Molte delle idee di Toni Negri non ci convincono (oggi come ieri).
Resta il fatto che nell'Europa delle banche e non dei popoli manifestare
il proprio dissenso sia sempre più difficile.
Marco Bascetta
L'agorà dei
cattivi maestri
L'Europa ha una
memoria? Non quella della immane tragedia del
1914, non quella del manifesto di Ventotene.
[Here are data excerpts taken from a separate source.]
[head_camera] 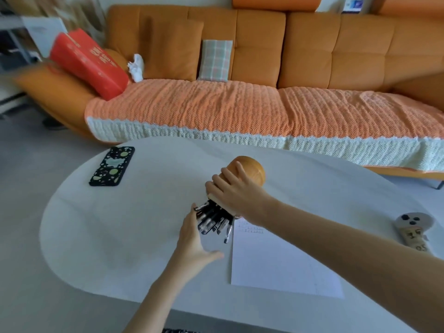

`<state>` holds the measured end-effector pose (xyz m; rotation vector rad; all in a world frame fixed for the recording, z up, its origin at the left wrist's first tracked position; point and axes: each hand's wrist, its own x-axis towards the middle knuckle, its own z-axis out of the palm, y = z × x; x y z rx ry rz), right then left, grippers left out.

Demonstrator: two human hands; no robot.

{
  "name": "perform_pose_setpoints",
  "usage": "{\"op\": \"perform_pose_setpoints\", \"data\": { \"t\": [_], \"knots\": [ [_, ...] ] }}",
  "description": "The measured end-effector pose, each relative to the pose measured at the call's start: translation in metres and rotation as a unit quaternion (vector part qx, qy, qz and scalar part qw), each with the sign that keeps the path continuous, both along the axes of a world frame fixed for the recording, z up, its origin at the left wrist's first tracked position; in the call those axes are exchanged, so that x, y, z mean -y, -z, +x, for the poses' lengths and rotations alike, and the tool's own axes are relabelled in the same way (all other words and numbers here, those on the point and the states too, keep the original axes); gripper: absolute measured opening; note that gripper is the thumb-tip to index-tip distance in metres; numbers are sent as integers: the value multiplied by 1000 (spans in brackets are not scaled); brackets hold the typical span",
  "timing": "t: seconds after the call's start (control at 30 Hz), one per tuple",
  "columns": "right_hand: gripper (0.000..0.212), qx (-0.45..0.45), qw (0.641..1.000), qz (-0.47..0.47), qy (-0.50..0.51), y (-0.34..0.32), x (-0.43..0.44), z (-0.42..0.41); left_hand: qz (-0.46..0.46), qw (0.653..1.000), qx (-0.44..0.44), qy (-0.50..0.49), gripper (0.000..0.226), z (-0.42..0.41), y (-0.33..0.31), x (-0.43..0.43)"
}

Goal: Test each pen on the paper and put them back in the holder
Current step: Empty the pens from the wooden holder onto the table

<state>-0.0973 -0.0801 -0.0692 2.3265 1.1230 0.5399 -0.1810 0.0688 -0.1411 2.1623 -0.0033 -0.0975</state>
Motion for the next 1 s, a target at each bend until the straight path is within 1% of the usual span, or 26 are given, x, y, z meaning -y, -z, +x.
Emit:
{"op": "perform_pose_setpoints", "data": {
  "t": [0.1, 0.2, 0.3, 0.37, 0.47, 0.53, 0.57, 0.63, 0.67, 0.73, 0.83, 0.87, 0.93, 1.0],
  "knots": [
    [52, 23, 999, -25, -9, 14, -16, 9, 1, 999, -4, -37, 133, -4, 4, -3],
    [48, 50, 998, -39, -23, 16, -23, 19, 19, 996, 19, -90, 138, -4, 5, -12],
    [46, 71, 997, -31, -20, 15, -27, 25, 49, 993, 52, -94, 139, -5, 7, -15],
    [46, 85, 995, -39, -35, 17, -29, 24, 77, 990, 70, -94, 140, -4, 7, -13],
    [49, 95, 994, -48, -30, 18, -33, 21, 111, 981, 109, -112, 136, 3, 8, -9],
    [36, 99, 994, -39, -30, 20, -36, 20, 131, 976, 123, -121, 133, 8, 7, -3],
    [35, 93, 995, -29, -26, 20, -37, 19, 141, 974, 124, -127, 131, 10, 6, 0],
    [46, 89, 996, -22, -8, 21, -38, 18, 167, 971, 116, -126, 128, 15, 6, 6],
    [44, 92, 996, -20, -1, 22, -37, 19, 178, 971, 104, -119, 127, 17, 6, 9],
    [36, 96, 995, -14, 5, 22, -32, 23, 190, 970, 90, -123, 118, 20, 10, 13],
    [41, 106, 994, -6, 9, 17, -24, 30, 219, 961, 100, -135, 80, 25, 16, 14],
    [43, 106, 994, -5, 13, 15, -21, 32, 222, 961, 97, -133, 71, 27, 16, 14],
    [45, 98, 994, 5, 42, 9, -14, 37, 235, 961, 77, -125, 59, 30, 14, 12],
    [51, 78, 993, 28, 86, 2, -7, 42, 262, 953, 84, -124, 50, 31, 19, 9]
  ]
}}
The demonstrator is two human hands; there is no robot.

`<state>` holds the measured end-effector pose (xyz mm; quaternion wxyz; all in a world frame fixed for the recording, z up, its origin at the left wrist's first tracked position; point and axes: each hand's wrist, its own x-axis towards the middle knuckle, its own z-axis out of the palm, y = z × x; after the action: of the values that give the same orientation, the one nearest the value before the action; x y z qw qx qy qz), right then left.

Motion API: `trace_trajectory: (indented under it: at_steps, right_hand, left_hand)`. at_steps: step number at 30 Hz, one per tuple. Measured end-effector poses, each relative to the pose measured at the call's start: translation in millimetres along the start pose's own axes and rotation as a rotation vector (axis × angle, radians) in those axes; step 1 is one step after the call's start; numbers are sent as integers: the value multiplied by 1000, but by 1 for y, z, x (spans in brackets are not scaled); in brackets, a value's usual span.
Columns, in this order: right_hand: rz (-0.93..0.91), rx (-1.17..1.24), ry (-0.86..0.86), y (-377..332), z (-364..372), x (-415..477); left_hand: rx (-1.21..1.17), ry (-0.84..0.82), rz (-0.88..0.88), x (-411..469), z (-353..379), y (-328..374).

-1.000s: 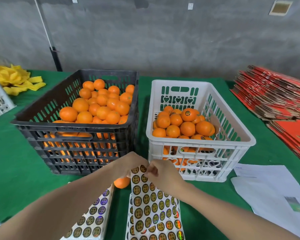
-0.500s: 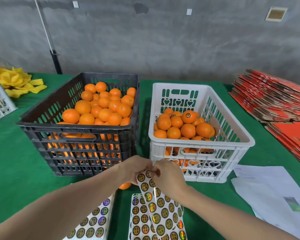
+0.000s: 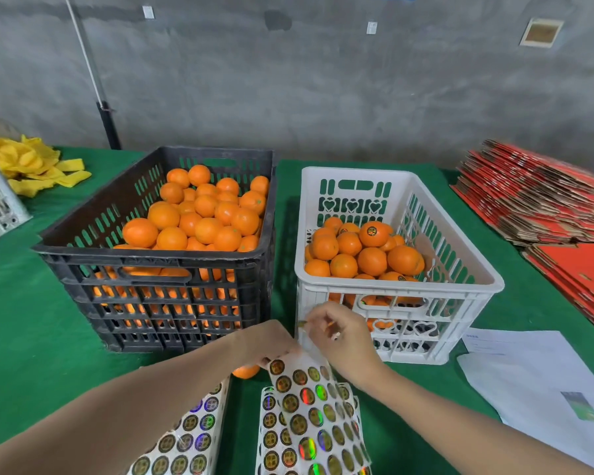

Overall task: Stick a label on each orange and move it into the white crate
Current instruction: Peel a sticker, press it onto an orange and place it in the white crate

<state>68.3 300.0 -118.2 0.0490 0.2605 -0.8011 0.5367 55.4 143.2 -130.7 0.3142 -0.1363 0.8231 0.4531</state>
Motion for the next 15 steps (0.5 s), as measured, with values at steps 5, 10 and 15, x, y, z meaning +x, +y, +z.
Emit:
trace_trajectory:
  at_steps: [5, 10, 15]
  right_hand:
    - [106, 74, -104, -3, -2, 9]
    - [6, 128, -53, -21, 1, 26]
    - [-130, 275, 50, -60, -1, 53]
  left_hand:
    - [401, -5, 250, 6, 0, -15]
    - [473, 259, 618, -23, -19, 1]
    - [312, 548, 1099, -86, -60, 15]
Bensì quella, davvero sorprendente, del
Teorema Calogero che nel 1979 aveva indicato
in Toni Negri, il Grande Vecchio del terrorismo
italiano. Teorema destinato a disgregarsi
completamente non prima di avere messo in
moto una gigantesca macchina persecutoria
e aver riempito le carceri con molte e lunghe
attese di giudizio.
Cosa è
accaduto? Toni Negri scrive insieme a Sandro
Mezzadra un editoriale sul sito di
«euronomade» indicando l'Europa come unico
terreno realistico per la lotta contro
la dittatura neoliberista che
oggi la governa. In un passaggio non decisivo
di quel testo si attribuiva un «indubbio
significato» alla candidatura di
Alexis Tsipras, leader di Syriza, a
presidente della Commissione europea.
«Nuova
democrazia», il principale partito
della coalizione che esegue ad Atene gli
ordini della Kommandantur europea, ne
traeva l'occasione per accusare Alexis Tsipras
di avvalersi dell'appoggio di un notorio
terrorista. Il comunicato,
infarcito di fandonie, del partito
conservatore di Samaras è stato poi
ripreso, enfatizzato e ampiamente diffuso
dai media filogovernativi. L'episodio di
per sé meriterebbe di essere archiviato
nella casistica sterminata della
canagliaggine tipica della pubblicistica
di destra, se non per quel suo rovescio che ci rivela
paradossalmente l'internazionalizzarsi di un
discorso critico radicale sul futuro dell'Europa e
le inquietudini che esso induce.
Per le élites
che governano il vecchio continente così come per le
carriere dei vari demagoghi nazionali, Tsipras rappresenta
un terzo incomodo
Il quale rompe
quel rassicurante schema che vede
contrapposti i sacerdoti dell'ortodossia
neoliberista e delle politiche
di austerità da una parte e i cantori del ritorno
alle sovranità nazionali dall'altra.
Syriza, con
tutti i suoi limiti, e con tutto il saggio
scetticismo che si può nutrire sulla
possibilità di una trasformazione
parlamentare dell'Unione europea (che
pervade da cima a fondo l'editoriale di Mezzadra
e Negri), rappresenta comunque un punto di
vista europeista contro la governance
finanziaria di Francoforte e
Bruxelles. Ragione per la quale Tspiras si è
guadagnato le simpatie di chi, come
Barbara Spinelli, una memoria e una
prospettiva europee le possiede
davvero. Ed entrambe muovono nella stessa
direzione indicata dall'editoriale di euronomade
e cioè la convinzione che l'Europa unita sia
irreversibile (se non in forme
assolutamente catastrofiche),
ma che si debba infrangere quell' «incanto
neoliberale» che preclude perfino
il pensiero di una alternativa alla
governance liberista che sta soffocando
i cittadini dell'Unione.
È del tutto
evidente come la campagna elettorale
del 2014 rappresenti un palcoscenico
ideale per riaffermare questo «incanto» o,
al contrario, per esibire il cipiglio
nazionalista dei populismi
antieuropei di diverso colore. Una grande
macchina propagandistica ben più
preoccupata di una possibile
resistenza che, varcando i confini
nazionali, investa alcuni punti cardine
dell'ortodossia liberale, che non dei flebili
poteri di un parlamento o di un Presidente
della Commissione con le mani legate da governi e
poteri forti. Più della crescita di un processo
critico che accompagni il costituirsi di
una società politica europea che
dell'affermazione di questo o quel gruppo
parlamentare o di una per nulla temibile
presidenza Schulz.
Alexis
Tspiras e il consenso che potrà raccogliere
non è certo questo processo, ma è il segno che
si comincia a sentirne la necessità. Ce lo
dice anche un celebre «cattivo maestro».